Holmstoel: Die Algorithmen können dabei helfen, aus der Menge aller Schäden atypische Schadensmerkmale zu definieren. Das Vorhandensein atypischer Schadensmerkmale ist dann Anlass, einen Schadensfall genauer zu prüfen. Das heißt allerdings nicht automatisch, dass es sich bei dem Schadensfall um einen Betrug handelt. Ob es sich beispielsweise bei einem Einbruch mit atypischen Schadensmerkmalen um einen Versicherungsbetrug oder aber eine neue Masche der Einbrecher handelt, kann keine Software bestimmen. Hierfür wird weiterhin ein Schaden- oder Betrugssachbearbeiter benötigt.
procontra: Worin liegt denn der Vorteil der Künstlichen Intelligenz?
Holmstoel: Der Vorteil ist, dass die Künstliche Intelligenz fast alle Schadensfälle überprüfen kann. Von den dann ausgesteuert Fällen, ist oftmals nur ein kleiner Prozentsatz wirklich auch ein Versicherungsbetrug.

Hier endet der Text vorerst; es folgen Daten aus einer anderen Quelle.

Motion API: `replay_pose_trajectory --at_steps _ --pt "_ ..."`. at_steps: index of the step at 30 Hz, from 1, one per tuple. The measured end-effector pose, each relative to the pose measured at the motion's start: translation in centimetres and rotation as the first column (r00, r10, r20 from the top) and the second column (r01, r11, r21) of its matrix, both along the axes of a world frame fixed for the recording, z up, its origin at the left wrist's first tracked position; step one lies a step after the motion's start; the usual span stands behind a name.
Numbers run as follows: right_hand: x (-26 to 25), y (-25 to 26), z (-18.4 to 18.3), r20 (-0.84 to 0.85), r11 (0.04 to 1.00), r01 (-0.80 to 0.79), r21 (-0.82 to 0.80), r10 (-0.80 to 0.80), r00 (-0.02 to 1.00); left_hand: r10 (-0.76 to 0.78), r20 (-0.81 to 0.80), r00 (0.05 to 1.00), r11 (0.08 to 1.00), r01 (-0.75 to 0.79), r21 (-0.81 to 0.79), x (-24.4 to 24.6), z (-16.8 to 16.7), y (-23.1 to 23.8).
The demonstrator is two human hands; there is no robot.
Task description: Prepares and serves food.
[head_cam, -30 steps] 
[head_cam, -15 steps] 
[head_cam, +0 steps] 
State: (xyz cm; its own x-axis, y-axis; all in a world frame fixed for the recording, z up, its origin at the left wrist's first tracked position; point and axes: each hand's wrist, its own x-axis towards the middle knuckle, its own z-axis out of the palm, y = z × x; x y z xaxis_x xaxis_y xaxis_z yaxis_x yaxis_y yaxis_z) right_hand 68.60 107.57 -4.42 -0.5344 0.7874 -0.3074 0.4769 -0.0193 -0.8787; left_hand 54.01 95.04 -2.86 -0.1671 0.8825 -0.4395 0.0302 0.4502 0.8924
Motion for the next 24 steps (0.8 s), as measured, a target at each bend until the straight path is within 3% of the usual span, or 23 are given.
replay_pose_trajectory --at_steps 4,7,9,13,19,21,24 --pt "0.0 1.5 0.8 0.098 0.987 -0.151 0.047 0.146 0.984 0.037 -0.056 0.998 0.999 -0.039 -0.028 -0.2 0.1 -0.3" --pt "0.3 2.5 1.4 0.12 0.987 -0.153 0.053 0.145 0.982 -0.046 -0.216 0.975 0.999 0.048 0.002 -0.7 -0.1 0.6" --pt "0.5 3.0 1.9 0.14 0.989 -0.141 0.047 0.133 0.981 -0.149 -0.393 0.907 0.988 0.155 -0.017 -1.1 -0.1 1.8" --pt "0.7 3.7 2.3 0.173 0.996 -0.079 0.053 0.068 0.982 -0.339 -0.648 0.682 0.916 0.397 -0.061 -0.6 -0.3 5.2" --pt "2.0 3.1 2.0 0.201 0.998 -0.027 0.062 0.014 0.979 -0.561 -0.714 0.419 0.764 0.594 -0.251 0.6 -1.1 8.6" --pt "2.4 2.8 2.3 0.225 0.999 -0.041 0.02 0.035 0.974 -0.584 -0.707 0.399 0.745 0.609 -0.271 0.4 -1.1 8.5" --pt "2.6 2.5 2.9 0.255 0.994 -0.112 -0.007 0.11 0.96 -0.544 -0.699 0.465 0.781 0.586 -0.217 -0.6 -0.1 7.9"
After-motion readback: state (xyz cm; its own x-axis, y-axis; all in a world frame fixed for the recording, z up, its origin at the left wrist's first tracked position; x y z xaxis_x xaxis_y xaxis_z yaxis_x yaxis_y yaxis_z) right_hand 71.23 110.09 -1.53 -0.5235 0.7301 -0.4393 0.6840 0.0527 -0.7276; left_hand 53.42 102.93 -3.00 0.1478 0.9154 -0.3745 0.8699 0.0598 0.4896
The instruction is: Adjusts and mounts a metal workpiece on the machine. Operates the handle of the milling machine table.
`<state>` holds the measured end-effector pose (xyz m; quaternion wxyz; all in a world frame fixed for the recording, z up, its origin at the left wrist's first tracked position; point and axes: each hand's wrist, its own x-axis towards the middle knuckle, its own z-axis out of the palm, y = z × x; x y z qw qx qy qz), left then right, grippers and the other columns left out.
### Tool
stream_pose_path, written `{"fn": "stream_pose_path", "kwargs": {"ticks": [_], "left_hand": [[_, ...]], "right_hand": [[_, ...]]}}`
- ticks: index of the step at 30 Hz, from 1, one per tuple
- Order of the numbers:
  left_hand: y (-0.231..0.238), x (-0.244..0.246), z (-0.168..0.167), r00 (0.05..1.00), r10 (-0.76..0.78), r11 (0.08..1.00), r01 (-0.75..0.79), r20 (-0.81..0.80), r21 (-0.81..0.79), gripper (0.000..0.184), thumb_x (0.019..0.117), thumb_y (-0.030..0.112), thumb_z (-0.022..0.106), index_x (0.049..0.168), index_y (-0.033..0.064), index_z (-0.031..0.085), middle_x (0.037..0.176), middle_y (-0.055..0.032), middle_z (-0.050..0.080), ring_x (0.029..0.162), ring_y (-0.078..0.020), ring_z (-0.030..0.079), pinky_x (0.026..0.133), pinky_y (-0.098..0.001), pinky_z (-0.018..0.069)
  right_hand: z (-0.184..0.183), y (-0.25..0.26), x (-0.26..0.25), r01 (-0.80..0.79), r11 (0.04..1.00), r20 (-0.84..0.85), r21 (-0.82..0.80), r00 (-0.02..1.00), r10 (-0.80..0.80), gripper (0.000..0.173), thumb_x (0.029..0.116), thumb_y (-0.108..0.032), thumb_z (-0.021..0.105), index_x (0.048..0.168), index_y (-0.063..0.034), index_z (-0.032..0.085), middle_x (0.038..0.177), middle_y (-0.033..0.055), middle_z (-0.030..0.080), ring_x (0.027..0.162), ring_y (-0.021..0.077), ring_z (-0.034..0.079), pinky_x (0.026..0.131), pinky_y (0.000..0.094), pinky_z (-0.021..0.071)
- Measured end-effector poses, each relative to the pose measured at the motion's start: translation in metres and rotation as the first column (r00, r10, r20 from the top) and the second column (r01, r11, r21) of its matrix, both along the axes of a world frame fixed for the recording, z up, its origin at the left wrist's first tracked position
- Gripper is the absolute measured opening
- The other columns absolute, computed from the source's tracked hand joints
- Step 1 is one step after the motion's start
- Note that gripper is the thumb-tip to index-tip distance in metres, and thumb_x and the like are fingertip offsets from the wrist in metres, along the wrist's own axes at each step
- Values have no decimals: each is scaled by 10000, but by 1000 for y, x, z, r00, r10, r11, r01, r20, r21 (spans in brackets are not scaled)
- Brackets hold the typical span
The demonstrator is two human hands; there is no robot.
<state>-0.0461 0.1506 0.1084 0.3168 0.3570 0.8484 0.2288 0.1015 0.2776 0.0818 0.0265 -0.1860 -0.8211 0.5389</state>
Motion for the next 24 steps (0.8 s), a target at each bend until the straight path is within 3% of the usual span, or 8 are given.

Die Schäden, die hingegen von einem geschulten Mitarbeiter ausgesteuert werden, sind wesentlich häufiger auch tatsächlich ein Versicherungsbetrug – allerdings kann der Mensch nur einen Bruchteil der Schadensfälle überprüfen.
procontra: Die Software kann also nur eine Art Vorauswahl treffen?
Holmstoel: Ja. Der eigentliche Vorteil dieser Software ist, dass der Versicherer Schäden, die keine atypischen Schadensmerkmale aufweisen, schneller bearbeiten kann und der Kunde somit schneller sein Geld bekommt.